Pourtant, si les dépenses déficitaires sont coûteuses, l’austérité n’est pas une option compte tenu de la nature prolongée des perturbations dues à la pandémie dans les pays dont les filets de sécurité sociale sont faibles. Le problème – vu à travers le prisme des décideurs politiques marqués par la crise asiatique d’il y a 20 ans – est que même le maintien d’une position budgétaire simplement neutre entraînera des déficits béants permanents qui feront exploser la dette publique.

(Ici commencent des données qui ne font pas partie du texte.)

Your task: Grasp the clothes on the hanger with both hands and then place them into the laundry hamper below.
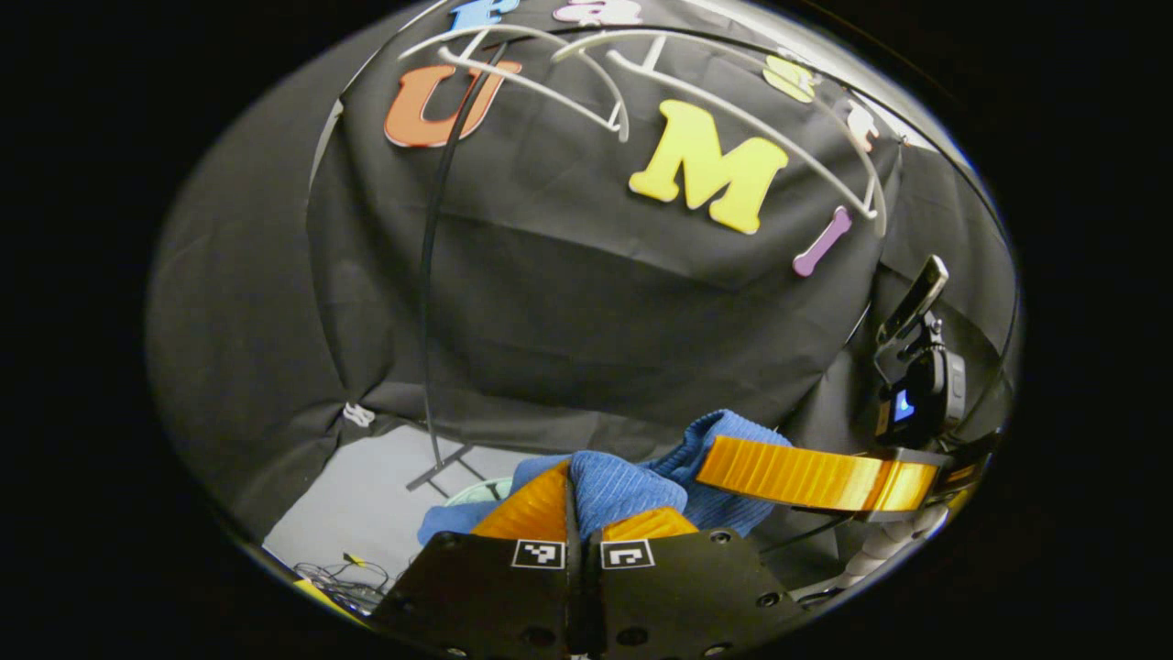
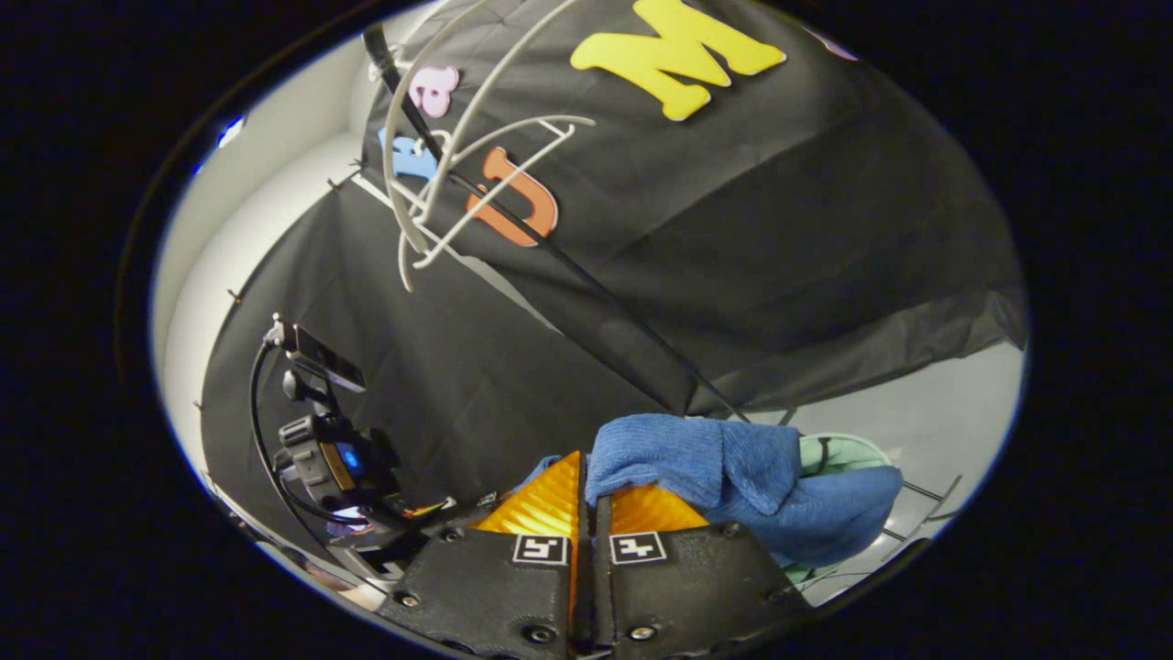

L’inquiétude des investisseurs est que l’Asie émergente entre dans un cycle d’augmentation constante de la dette publique qui oblige les banques centrales à maintenir des politiques non conventionnelles. Dans cet environnement, des perturbations pourraient survenir lorsque la Réserve fédérale réduira ses achats d’actifs, ce qui sera le sujet de notre mensuel de juin, publié dans les prochains jours. À plus long terme, l’augmentation de la dette intérieure incitera les banques centrales régionales à maintenir les taux d’intérêt onshore à un niveau structurellement bas.

Ces politiques seront les plus inflationnistes depuis 20 ans. L’effet sera probablement d’éroder les rendements de portage, de saper la crédibilité de la politique monétaire et de peser sur la performance des devises asiatiques. Cela signifie que les actions vont devenir le moyen de battre l’Asie, mais c’est une autre histoire pour un autre jour.